(Directions for this task): Where does the string "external" appear in the records? Copy each line that holds it.

(Records supplied):
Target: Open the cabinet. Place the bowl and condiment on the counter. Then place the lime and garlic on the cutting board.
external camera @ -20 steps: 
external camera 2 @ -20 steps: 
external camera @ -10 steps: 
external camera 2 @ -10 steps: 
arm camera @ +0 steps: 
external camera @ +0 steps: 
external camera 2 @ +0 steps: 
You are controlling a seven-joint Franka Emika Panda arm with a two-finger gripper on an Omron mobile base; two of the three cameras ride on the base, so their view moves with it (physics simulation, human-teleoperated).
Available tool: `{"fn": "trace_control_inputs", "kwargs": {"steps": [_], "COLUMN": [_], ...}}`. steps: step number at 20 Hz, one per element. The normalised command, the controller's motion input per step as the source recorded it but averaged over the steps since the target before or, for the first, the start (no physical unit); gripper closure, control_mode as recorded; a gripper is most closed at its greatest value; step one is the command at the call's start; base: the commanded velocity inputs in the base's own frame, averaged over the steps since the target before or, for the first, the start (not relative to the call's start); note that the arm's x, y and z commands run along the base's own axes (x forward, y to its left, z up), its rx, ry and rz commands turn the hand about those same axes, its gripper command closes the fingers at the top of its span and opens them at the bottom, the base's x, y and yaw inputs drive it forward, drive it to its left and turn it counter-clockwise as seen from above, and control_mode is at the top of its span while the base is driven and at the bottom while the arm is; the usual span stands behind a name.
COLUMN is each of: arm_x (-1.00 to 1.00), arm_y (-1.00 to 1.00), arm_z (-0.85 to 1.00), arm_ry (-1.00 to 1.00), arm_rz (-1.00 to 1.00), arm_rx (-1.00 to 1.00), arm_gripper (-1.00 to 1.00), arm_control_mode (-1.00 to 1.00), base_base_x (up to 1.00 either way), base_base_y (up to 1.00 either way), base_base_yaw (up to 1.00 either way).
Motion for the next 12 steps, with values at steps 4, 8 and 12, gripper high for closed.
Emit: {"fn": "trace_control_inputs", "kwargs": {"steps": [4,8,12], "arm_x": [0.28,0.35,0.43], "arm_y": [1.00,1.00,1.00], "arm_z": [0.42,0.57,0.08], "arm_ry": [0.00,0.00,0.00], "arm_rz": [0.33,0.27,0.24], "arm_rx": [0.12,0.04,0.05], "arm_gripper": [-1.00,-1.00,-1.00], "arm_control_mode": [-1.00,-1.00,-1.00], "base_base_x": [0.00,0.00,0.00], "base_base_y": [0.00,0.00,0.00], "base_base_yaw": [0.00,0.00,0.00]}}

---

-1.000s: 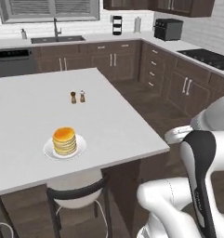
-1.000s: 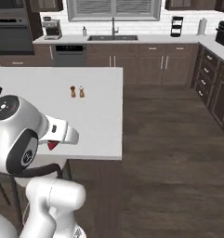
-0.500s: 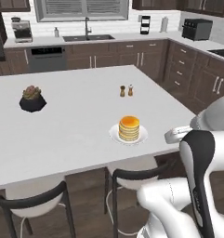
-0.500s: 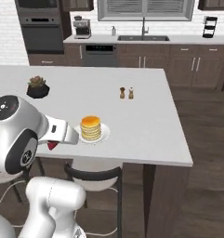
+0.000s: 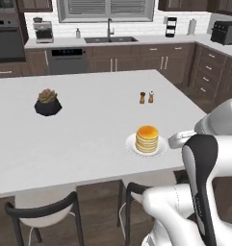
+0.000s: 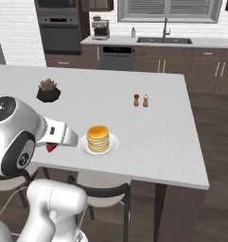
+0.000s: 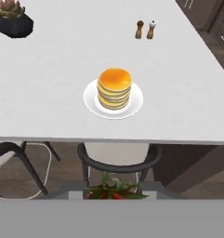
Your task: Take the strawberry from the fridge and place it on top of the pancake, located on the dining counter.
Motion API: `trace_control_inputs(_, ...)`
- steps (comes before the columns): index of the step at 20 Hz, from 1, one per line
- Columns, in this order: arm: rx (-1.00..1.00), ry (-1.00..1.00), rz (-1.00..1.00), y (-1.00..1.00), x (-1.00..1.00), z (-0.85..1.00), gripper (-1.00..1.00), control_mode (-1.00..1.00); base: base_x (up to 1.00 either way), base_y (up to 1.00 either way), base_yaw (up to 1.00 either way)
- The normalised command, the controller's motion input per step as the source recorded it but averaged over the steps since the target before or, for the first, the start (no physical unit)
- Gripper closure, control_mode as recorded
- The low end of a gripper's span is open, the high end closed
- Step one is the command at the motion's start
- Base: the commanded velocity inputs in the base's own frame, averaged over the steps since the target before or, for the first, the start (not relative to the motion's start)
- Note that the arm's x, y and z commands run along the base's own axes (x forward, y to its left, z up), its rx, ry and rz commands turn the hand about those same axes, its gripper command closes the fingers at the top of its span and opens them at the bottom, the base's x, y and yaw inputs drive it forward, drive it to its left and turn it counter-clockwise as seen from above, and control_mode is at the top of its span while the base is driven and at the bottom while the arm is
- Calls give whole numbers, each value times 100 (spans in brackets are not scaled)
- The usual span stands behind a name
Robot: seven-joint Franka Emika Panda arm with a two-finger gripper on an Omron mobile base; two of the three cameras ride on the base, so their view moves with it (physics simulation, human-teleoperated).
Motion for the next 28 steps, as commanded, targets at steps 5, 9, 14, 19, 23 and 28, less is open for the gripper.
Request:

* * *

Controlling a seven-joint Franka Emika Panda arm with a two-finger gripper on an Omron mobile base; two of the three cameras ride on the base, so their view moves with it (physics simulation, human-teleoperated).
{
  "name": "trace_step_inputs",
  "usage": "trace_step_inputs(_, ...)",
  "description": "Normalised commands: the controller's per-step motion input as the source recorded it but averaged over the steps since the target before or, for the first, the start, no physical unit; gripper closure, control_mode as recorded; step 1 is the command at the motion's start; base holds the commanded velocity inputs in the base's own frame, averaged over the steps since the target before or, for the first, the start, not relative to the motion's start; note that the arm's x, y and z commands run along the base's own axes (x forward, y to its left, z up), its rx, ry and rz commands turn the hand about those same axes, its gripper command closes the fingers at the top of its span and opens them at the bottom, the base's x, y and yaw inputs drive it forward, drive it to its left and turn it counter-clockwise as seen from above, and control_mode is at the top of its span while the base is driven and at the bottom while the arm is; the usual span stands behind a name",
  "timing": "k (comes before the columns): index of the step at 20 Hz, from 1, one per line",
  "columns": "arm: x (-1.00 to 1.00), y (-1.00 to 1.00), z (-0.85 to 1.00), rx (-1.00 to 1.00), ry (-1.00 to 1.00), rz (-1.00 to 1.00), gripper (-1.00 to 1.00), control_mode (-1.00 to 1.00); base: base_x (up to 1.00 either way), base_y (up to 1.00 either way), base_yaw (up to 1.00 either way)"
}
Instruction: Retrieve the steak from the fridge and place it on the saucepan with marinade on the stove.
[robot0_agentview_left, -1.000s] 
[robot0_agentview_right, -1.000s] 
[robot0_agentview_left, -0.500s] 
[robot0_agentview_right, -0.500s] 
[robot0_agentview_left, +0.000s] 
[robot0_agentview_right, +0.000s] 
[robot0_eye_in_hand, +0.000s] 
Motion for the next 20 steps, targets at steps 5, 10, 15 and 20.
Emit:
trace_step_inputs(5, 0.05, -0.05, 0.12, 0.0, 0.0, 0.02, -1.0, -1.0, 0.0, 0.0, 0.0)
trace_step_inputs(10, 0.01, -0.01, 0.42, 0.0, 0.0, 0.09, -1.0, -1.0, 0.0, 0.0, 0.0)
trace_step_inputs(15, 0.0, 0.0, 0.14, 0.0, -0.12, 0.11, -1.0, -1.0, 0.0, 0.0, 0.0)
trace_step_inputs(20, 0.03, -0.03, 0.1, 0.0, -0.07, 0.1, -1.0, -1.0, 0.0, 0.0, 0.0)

(Solution to this exercise):
external camera @ -20 steps: 
external camera 2 @ -20 steps: 
external camera @ -10 steps: 
external camera 2 @ -10 steps: 
external camera @ +0 steps: 
external camera 2 @ +0 steps: 

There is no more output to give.